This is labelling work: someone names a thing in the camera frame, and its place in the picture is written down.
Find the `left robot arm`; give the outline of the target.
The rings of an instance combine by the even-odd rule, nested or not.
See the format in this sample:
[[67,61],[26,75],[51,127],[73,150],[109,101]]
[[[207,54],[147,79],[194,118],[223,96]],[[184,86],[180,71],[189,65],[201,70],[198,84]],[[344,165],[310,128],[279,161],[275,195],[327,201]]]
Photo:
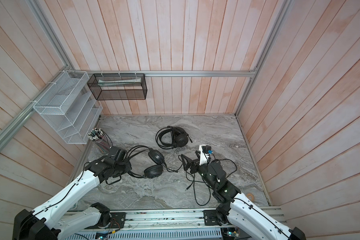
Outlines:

--- --- ---

The stopping point is the line containing "[[67,61],[26,75],[51,127],[73,150],[109,101]]". Reproduce exactly every line of the material from the first through that one.

- **COMPLETED TASK**
This is labelling work: someone names a thing in the camera frame, and its place in the picture is written down.
Find the `left robot arm`; give the outline of the target.
The rings of an instance combine by the even-odd rule, nested or not.
See the format in this sample:
[[67,61],[26,75],[51,127],[73,150],[109,101]]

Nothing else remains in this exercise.